### The task
Print the material underneath in full, keeping every line exactly as it is.

### Data below
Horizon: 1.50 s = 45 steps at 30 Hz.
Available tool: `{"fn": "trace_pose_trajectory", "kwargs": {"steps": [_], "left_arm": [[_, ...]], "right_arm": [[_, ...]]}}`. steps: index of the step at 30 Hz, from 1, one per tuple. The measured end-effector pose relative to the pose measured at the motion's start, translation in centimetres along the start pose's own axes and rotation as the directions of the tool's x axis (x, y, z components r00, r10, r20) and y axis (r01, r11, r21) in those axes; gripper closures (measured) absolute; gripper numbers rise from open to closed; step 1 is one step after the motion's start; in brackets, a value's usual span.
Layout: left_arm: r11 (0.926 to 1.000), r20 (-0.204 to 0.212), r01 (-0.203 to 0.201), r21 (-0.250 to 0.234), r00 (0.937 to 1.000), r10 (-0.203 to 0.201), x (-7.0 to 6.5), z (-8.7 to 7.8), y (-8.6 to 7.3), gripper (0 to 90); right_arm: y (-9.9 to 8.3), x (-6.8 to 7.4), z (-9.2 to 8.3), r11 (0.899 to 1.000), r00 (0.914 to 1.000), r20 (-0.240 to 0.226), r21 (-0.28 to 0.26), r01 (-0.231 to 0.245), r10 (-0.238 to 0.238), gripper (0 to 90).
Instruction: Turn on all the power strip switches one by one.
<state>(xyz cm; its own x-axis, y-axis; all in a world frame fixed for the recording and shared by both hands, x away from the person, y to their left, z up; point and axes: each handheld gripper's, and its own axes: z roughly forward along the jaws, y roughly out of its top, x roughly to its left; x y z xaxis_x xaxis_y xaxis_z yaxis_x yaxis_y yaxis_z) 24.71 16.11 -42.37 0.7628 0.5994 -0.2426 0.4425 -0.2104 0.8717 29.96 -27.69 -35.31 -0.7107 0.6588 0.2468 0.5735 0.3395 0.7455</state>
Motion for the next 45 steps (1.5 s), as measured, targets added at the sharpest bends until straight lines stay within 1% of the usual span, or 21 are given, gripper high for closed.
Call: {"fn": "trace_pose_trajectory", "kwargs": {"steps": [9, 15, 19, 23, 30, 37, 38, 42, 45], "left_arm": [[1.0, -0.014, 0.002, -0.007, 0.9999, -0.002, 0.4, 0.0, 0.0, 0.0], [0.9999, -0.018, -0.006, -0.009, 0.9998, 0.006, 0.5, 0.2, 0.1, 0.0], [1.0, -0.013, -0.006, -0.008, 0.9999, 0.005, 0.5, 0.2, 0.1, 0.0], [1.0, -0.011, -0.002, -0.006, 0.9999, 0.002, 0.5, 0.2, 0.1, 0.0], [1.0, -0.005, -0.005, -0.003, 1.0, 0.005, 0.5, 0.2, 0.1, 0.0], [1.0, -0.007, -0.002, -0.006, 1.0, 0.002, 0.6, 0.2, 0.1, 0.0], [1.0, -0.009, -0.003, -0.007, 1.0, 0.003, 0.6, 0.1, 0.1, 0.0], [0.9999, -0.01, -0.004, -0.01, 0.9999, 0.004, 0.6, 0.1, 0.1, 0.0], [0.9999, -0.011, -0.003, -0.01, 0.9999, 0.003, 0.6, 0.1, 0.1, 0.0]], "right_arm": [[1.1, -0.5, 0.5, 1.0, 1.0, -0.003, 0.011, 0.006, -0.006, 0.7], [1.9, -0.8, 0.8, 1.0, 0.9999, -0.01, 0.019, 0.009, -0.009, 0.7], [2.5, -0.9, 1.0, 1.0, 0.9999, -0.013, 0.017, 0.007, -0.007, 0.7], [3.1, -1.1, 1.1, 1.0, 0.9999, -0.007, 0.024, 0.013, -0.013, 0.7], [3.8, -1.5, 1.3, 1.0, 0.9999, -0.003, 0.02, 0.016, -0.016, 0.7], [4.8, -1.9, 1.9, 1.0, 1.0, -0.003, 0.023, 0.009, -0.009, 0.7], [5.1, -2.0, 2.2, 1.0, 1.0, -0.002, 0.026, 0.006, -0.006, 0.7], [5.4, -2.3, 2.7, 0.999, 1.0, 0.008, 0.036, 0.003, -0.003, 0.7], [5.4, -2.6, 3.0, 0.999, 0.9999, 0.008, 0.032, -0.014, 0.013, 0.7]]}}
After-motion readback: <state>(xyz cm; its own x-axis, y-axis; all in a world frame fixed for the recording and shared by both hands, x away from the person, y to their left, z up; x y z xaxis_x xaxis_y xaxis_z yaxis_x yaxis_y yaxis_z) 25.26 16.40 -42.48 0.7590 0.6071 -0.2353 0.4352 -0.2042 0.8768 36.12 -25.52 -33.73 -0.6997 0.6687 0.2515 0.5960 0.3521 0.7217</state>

### Exercise output
Horizon: 1.50 s = 45 steps at 30 Hz.
Available tool: `{"fn": "trace_pose_trajectory", "kwargs": {"steps": [_], "left_arm": [[_, ...]], "right_arm": [[_, ...]]}}`. steps: index of the step at 30 Hz, from 1, one per tuple. The measured end-effector pose relative to the pose measured at the motion's start, translation in centimetres along the start pose's own axes and rotation as the directions of the tool's x axis (x, y, z components r00, r10, r20) and y axis (r01, r11, r21) in those axes; gripper closures (measured) absolute; gripper numbers rise from open to closed; step 1 is one step after the motion's start; in brackets, a value's usual span.
Layout: left_arm: r11 (0.926 to 1.000), r20 (-0.204 to 0.212), r01 (-0.203 to 0.201), r21 (-0.250 to 0.234), r00 (0.937 to 1.000), r10 (-0.203 to 0.201), x (-7.0 to 6.5), z (-8.7 to 7.8), y (-8.6 to 7.3), gripper (0 to 90); right_arm: y (-9.9 to 8.3), x (-6.8 to 7.4), z (-9.2 to 8.3), r11 (0.899 to 1.000), r00 (0.914 to 1.000), r20 (-0.240 to 0.226), r21 (-0.28 to 0.26), r01 (-0.231 to 0.245), r10 (-0.238 to 0.238), gripper (0 to 90).
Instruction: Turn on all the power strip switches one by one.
<state>(xyz cm; its own x-axis, y-axis; all in a world frame fixed for the recording and shared by both hands, x away from the person, y to their left, z up; point and axes: each handheld gripper's, and its own axes: z roughly forward along the jaws, y roughly out of its top, x roughly to its left; x y z xaxis_x xaxis_y xaxis_z yaxis_x yaxis_y yaxis_z) 24.71 16.11 -42.37 0.7628 0.5994 -0.2426 0.4425 -0.2104 0.8717 29.96 -27.69 -35.31 -0.7107 0.6588 0.2468 0.5735 0.3395 0.7455</state>
Motion for the next 45 steps (1.5 s), as measured, targets added at the sharpest bends until straight lines stay within 1% of the usual span, or 21 are given, gripper high for closed.
Call: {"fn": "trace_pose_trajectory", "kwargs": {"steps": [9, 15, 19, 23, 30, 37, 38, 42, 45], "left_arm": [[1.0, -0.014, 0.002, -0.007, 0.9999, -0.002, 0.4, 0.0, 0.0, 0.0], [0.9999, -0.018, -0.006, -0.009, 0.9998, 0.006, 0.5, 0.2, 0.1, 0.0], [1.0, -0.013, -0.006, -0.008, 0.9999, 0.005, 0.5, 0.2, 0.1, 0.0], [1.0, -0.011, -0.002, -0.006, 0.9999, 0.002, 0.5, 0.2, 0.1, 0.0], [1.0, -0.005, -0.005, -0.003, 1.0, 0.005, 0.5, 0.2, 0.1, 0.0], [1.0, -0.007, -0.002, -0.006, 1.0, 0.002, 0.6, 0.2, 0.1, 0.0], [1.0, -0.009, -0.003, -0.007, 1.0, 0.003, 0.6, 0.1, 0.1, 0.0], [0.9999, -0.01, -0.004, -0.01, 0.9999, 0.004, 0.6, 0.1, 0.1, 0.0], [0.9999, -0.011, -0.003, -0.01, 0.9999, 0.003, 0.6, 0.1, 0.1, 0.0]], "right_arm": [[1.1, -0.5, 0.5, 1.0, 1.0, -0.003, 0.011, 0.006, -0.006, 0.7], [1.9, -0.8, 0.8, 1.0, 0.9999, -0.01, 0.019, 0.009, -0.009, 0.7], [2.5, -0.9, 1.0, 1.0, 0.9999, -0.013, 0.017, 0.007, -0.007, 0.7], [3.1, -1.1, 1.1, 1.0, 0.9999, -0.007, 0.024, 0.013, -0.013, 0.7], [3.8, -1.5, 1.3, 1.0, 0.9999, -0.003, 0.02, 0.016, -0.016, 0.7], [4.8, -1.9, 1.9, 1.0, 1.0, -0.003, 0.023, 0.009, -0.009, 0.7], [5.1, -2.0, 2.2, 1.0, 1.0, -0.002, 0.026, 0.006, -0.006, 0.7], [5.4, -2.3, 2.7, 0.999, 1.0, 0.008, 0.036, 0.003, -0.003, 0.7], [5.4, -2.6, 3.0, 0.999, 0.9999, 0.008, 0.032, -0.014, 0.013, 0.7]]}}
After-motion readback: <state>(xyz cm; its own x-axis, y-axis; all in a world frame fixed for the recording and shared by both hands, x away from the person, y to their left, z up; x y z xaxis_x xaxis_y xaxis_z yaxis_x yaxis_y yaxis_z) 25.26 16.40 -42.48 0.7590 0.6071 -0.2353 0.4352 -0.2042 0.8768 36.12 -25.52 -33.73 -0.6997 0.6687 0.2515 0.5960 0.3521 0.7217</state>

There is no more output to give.